§ ACTION ITEM
In full and without alteration, transcribe the listing.

Top of EXERCISE DATA

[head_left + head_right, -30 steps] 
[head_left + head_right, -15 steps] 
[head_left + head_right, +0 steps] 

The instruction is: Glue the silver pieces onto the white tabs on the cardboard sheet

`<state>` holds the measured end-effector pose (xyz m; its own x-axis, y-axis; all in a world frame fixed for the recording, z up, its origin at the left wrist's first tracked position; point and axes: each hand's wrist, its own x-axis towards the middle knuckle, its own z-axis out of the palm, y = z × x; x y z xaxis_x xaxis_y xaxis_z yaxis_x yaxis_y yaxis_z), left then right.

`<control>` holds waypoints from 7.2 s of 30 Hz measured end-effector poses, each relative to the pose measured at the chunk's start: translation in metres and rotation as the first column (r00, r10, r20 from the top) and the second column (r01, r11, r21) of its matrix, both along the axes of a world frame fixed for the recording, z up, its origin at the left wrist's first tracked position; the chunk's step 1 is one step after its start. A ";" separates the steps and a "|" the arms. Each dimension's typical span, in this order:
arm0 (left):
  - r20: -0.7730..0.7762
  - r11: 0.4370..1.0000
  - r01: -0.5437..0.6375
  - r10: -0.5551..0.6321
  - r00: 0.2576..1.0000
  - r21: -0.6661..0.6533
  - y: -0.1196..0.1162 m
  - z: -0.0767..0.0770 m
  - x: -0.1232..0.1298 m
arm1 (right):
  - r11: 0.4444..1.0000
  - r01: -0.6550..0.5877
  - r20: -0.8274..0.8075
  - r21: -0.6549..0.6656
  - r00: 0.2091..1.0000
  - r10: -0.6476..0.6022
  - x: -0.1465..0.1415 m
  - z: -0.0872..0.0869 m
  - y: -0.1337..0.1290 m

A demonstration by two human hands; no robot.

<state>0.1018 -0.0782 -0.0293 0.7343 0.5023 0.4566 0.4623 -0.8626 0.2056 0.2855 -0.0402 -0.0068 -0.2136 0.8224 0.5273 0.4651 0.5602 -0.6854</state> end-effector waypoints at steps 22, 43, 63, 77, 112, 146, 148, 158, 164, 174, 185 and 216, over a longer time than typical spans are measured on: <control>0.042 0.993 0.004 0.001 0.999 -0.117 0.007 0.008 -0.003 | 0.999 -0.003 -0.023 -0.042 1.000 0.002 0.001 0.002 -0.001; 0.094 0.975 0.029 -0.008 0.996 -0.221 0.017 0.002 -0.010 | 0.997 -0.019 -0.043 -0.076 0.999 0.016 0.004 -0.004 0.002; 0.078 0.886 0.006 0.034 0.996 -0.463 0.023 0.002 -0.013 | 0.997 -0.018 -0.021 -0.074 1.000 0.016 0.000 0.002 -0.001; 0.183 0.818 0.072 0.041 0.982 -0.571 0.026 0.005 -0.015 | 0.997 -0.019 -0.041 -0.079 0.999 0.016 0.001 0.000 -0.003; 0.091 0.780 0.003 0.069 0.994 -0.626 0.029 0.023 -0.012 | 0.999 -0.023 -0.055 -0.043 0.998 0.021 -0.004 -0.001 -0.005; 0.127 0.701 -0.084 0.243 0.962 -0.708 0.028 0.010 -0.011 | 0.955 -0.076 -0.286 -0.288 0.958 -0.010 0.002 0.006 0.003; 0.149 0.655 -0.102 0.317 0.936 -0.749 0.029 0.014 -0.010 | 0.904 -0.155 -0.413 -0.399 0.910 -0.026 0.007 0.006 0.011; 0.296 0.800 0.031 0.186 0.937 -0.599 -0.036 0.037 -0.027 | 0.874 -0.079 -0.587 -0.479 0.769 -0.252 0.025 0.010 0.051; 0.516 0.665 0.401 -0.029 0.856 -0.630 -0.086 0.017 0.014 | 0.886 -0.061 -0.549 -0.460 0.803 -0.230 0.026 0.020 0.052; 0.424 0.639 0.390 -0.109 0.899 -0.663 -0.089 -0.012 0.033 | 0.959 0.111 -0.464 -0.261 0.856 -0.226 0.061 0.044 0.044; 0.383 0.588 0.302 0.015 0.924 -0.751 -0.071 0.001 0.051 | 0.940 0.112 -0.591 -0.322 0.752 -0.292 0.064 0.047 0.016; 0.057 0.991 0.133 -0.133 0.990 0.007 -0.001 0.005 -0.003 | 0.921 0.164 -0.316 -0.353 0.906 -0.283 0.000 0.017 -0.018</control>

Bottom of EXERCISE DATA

§ WRITTEN RESPONSE
[head_left + head_right, -30 steps] 
[head_left + head_right, -15 steps] 
[head_left + head_right, +0 steps] 

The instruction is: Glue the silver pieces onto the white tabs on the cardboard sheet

`<state>` holds the measured end-effector pose (xyz m; its own x-axis, y-axis; all in a world frame fixed for the recording, z up, its origin at the left wrist's first tracked position; point and axes: each hand's wrist, its own x-axis towards the middle knuckle, its own z-axis out of the palm, y = z × x; x y z xaxis_x xaxis_y xaxis_z yaxis_x yaxis_y yaxis_z), left then right.

`<control>` holds waypoints from 7.2 s of 30 Hz measured end-effector poses, each relative to the pose measured at the chunk's start: translation in metres and rotation as the first column (r00, r10, r20 from the top) and the second column (r01, r11, r21) of its matrix, both along the axes of a world frame fixed for the recording, z up, its origin at the left wrist's first tracked position; the chunk's step 1 is one step after its start. A ";" separates the steps and a "|" the arms. Each dimension's typical span, in this order:
arm0 (left):
  - r20: -0.7730..0.7762
  - r11: 0.4370..1.0000
  - r01: -0.5437..0.6375
  - r10: -0.5551..0.6321
  - r00: 0.2576..1.0000
  - r21: -0.6661..0.6533
  - y: -0.1196..0.1162 m
  - z: -0.0767..0.0770 m
  - x: -0.1232..0.1298 m
arm1 (right):
  - r11: 0.4444..1.0000
  - r01: -0.6550..0.5877
  - r20: -0.8274..0.8075
  - r21: -0.6549..0.6656
  - r00: 0.2091..1.0000
  - r10: -0.6476..0.6022
  - x: -0.1465..0.1415 m
  - z: -0.0872..0.0869 m
  - y: -0.1337..0.1290 m

A demonstration by two human hands; no robot.

<state>0.1018 -0.0782 -0.0293 0.7343 0.5023 0.4566 0.4623 -0.8626 0.2056 0.2855 -0.0402 -0.0068 -0.2136 0.8224 0.5273 0.4651 0.5602 -0.6854</state> end-effector waypoints at steps 22, 43, 63, 77, 112, 146, 148, 158, 164, 174, 185 and 216, over a longer time than typical spans are measured on: <control>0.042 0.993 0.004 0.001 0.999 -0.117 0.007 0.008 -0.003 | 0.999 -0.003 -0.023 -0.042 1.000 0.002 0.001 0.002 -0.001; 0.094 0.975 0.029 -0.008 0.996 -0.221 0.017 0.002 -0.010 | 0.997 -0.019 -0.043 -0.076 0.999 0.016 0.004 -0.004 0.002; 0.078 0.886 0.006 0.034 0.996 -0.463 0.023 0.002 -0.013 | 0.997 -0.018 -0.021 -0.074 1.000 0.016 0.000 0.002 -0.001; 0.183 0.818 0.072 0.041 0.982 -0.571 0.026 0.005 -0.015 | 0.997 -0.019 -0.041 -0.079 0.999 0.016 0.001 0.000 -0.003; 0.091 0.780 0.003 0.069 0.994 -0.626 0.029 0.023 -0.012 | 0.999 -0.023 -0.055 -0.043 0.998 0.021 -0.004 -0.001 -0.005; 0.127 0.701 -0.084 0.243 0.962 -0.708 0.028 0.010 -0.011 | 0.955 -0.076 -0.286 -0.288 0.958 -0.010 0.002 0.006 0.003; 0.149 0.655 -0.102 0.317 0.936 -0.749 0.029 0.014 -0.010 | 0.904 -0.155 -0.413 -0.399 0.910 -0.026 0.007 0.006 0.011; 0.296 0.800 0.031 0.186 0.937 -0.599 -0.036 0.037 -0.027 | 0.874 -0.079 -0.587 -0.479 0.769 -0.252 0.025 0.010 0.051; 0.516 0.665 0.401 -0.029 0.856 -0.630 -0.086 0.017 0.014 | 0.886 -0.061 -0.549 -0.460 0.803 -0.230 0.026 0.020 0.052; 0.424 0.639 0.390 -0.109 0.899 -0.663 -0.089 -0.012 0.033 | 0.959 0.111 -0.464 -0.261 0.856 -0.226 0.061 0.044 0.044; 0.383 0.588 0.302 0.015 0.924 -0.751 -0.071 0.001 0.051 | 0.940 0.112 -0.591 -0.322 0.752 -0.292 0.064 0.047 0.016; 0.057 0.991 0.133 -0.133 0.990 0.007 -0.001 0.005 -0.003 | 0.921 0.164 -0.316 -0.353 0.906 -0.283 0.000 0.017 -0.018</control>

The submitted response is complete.